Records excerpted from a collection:
# # # # #
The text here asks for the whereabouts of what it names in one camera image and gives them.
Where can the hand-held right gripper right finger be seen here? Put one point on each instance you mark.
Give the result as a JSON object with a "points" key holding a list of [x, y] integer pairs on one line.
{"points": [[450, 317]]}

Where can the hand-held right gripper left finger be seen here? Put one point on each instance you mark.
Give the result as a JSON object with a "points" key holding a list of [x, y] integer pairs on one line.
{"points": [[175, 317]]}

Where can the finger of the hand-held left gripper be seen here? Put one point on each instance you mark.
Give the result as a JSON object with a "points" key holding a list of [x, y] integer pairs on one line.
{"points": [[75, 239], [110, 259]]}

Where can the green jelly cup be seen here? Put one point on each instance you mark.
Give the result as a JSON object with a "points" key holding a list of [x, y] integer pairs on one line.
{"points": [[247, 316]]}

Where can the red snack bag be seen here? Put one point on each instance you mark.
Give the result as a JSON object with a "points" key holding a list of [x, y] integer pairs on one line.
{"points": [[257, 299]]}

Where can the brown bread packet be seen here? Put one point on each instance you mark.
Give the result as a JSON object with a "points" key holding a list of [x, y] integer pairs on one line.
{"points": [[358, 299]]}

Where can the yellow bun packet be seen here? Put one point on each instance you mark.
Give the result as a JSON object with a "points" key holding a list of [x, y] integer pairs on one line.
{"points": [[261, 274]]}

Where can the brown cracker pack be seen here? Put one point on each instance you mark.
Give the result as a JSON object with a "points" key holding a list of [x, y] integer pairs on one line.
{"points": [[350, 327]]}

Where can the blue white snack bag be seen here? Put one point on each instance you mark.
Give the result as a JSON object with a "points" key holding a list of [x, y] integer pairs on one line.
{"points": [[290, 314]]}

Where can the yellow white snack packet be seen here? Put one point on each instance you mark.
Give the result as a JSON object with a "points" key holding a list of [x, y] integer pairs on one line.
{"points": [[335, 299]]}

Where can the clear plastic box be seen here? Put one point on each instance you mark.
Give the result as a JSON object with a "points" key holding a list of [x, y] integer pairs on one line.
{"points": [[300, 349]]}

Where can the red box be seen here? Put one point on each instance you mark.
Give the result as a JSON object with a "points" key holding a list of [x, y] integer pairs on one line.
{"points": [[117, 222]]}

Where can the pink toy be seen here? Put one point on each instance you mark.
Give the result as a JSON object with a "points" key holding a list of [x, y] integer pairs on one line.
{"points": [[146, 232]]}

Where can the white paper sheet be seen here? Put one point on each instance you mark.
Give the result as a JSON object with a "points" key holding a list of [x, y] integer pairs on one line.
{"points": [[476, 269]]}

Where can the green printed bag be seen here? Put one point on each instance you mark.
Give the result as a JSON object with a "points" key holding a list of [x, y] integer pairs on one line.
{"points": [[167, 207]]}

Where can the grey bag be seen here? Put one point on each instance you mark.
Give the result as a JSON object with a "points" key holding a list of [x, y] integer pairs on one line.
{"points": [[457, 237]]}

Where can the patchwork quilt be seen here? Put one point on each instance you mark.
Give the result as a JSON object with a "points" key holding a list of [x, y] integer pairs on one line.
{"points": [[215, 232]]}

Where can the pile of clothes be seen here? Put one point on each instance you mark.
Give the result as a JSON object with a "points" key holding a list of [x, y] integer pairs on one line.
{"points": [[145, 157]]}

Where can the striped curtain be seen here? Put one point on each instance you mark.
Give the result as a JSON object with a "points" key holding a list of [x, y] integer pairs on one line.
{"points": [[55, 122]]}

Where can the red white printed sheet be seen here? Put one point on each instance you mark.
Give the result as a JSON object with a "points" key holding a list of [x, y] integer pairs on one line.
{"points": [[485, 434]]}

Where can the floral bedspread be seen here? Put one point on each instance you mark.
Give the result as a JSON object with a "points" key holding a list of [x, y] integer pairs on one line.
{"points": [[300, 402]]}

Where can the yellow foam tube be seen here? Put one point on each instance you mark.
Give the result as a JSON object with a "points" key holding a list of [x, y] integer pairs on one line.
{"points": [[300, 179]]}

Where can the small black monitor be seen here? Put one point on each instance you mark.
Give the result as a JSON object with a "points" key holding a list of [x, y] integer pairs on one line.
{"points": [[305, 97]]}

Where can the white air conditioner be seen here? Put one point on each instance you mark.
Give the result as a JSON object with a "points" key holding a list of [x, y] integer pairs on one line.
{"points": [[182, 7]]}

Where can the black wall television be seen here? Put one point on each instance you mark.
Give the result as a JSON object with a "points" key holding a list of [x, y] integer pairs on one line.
# # # # #
**Task directions:**
All of the records above are to be copied exactly.

**Result of the exercise:**
The text here asks for the whereabouts of what it names in one camera image and gives them.
Where can the hand-held right gripper right finger be seen here? Put one point on each instance you mark.
Give the result as a JSON object with a "points" key holding a list of [x, y] integer pairs on one line.
{"points": [[450, 317]]}

Where can the hand-held right gripper left finger be seen here? Put one point on each instance you mark.
Give the result as a JSON object with a "points" key holding a list of [x, y] integer pairs on one line.
{"points": [[175, 317]]}

Where can the finger of the hand-held left gripper be seen here? Put one point on each instance you mark.
Give the result as a JSON object with a "points" key holding a list of [x, y] integer pairs on one line.
{"points": [[75, 239], [110, 259]]}

Where can the green jelly cup be seen here? Put one point on each instance you mark.
Give the result as a JSON object with a "points" key holding a list of [x, y] integer pairs on one line.
{"points": [[247, 316]]}

Where can the red snack bag be seen here? Put one point on each instance you mark.
Give the result as a JSON object with a "points" key holding a list of [x, y] integer pairs on one line.
{"points": [[257, 299]]}

Where can the brown bread packet be seen here? Put one point on each instance you mark.
Give the result as a JSON object with a "points" key holding a list of [x, y] integer pairs on one line.
{"points": [[358, 299]]}

Where can the yellow bun packet be seen here? Put one point on each instance you mark.
Give the result as a JSON object with a "points" key holding a list of [x, y] integer pairs on one line.
{"points": [[261, 274]]}

Where can the brown cracker pack be seen here? Put one point on each instance you mark.
Give the result as a JSON object with a "points" key holding a list of [x, y] integer pairs on one line.
{"points": [[350, 327]]}

Where can the blue white snack bag be seen here? Put one point on each instance you mark.
Give the result as a JSON object with a "points" key holding a list of [x, y] integer pairs on one line.
{"points": [[290, 314]]}

Where can the yellow white snack packet be seen here? Put one point on each instance you mark.
Give the result as a JSON object with a "points" key holding a list of [x, y] integer pairs on one line.
{"points": [[335, 299]]}

Where can the clear plastic box be seen here? Put one point on each instance you mark.
Give the result as a JSON object with a "points" key holding a list of [x, y] integer pairs on one line.
{"points": [[300, 349]]}

Where can the red box be seen here? Put one point on each instance you mark.
Give the result as a JSON object with a "points" key holding a list of [x, y] integer pairs on one line.
{"points": [[117, 222]]}

Where can the pink toy be seen here? Put one point on each instance you mark.
Give the result as a JSON object with a "points" key holding a list of [x, y] integer pairs on one line.
{"points": [[146, 232]]}

Where can the white paper sheet be seen here? Put one point on each instance you mark.
Give the result as a JSON object with a "points" key holding a list of [x, y] integer pairs on one line.
{"points": [[476, 269]]}

Where can the green printed bag be seen here? Put one point on each instance you mark.
Give the result as a JSON object with a "points" key holding a list of [x, y] integer pairs on one line.
{"points": [[167, 207]]}

Where can the grey bag be seen here? Put one point on each instance you mark.
Give the result as a JSON object with a "points" key holding a list of [x, y] integer pairs on one line.
{"points": [[457, 237]]}

Where can the patchwork quilt be seen here? Put one point on each instance you mark.
Give the result as a JSON object with a "points" key holding a list of [x, y] integer pairs on one line.
{"points": [[215, 232]]}

Where can the pile of clothes be seen here? Put one point on each instance you mark.
Give the result as a JSON object with a "points" key holding a list of [x, y] integer pairs on one line.
{"points": [[145, 157]]}

Where can the striped curtain be seen here? Put one point on each instance you mark.
Give the result as a JSON object with a "points" key holding a list of [x, y] integer pairs on one line.
{"points": [[55, 122]]}

Where can the red white printed sheet be seen here? Put one point on each instance you mark.
Give the result as a JSON object with a "points" key holding a list of [x, y] integer pairs on one line.
{"points": [[485, 434]]}

Where can the floral bedspread be seen here? Put one point on each instance you mark.
Give the result as a JSON object with a "points" key holding a list of [x, y] integer pairs on one line.
{"points": [[300, 402]]}

Where can the yellow foam tube be seen here? Put one point on each instance you mark.
Give the result as a JSON object with a "points" key holding a list of [x, y] integer pairs on one line.
{"points": [[300, 179]]}

Where can the small black monitor be seen here? Put one point on each instance you mark.
Give the result as a JSON object with a "points" key holding a list of [x, y] integer pairs on one line.
{"points": [[305, 97]]}

Where can the white air conditioner be seen here? Put one point on each instance you mark.
Give the result as a JSON object with a "points" key holding a list of [x, y] integer pairs on one line.
{"points": [[182, 7]]}

Where can the black wall television be seen here? Put one point on each instance you mark.
Give the result as a JSON object with a "points" key holding a list of [x, y] integer pairs on one line.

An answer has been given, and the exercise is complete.